Task brief
For each line below that holds the word "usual", make a copy.

=-=-=-=-=

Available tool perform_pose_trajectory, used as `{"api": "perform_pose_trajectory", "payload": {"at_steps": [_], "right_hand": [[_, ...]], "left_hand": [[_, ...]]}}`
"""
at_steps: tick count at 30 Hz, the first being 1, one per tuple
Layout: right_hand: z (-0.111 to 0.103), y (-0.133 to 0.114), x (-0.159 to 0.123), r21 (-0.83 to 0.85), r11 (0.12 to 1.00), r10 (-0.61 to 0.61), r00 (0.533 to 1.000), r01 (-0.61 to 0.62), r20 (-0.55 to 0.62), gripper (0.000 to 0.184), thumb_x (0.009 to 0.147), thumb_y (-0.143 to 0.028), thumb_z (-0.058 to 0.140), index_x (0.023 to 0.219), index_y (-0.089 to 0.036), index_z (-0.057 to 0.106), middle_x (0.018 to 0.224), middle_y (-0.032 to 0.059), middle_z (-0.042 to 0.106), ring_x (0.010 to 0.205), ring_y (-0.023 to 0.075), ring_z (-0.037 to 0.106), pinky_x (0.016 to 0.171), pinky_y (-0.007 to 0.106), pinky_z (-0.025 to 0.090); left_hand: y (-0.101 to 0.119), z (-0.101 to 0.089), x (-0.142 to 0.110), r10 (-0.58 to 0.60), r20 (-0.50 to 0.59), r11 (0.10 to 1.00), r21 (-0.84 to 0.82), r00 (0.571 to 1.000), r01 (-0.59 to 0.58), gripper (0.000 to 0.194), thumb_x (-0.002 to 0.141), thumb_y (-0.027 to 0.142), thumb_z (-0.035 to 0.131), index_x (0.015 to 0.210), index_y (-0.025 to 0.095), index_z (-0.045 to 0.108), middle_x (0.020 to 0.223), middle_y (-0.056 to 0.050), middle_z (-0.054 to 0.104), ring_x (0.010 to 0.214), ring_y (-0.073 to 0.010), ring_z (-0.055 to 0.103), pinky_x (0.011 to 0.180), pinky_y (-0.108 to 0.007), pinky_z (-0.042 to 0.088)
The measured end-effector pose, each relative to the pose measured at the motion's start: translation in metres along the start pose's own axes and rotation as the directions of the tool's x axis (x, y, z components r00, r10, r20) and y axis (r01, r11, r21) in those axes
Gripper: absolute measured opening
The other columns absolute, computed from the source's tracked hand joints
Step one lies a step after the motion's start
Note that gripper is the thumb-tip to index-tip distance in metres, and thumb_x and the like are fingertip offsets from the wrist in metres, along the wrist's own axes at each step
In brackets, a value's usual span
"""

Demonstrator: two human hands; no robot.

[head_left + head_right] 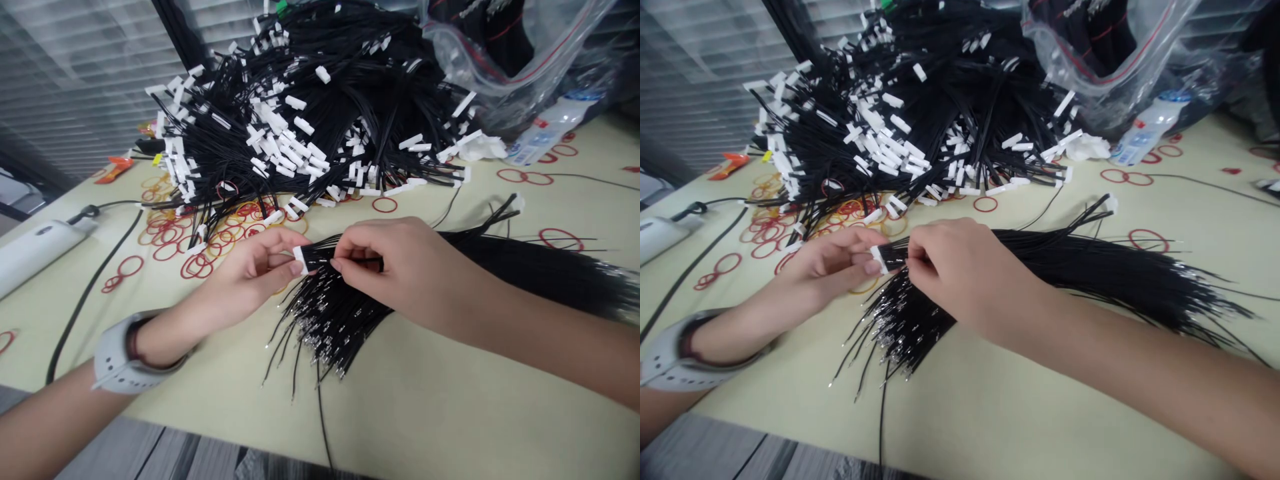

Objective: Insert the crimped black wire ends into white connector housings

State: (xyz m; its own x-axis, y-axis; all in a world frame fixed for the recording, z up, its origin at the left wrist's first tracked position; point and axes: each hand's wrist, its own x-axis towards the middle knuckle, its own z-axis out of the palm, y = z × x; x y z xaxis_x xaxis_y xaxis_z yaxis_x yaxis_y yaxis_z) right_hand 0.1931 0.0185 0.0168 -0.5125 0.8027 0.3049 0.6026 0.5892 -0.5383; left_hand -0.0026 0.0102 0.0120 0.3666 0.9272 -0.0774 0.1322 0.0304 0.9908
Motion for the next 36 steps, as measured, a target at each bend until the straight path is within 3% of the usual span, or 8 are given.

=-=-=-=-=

Response to this task
In brackets, a value's usual span
Motion for the next 36 steps, as measured, a target at each bend until the straight path is within 3% of the usual span, or 8 are given.

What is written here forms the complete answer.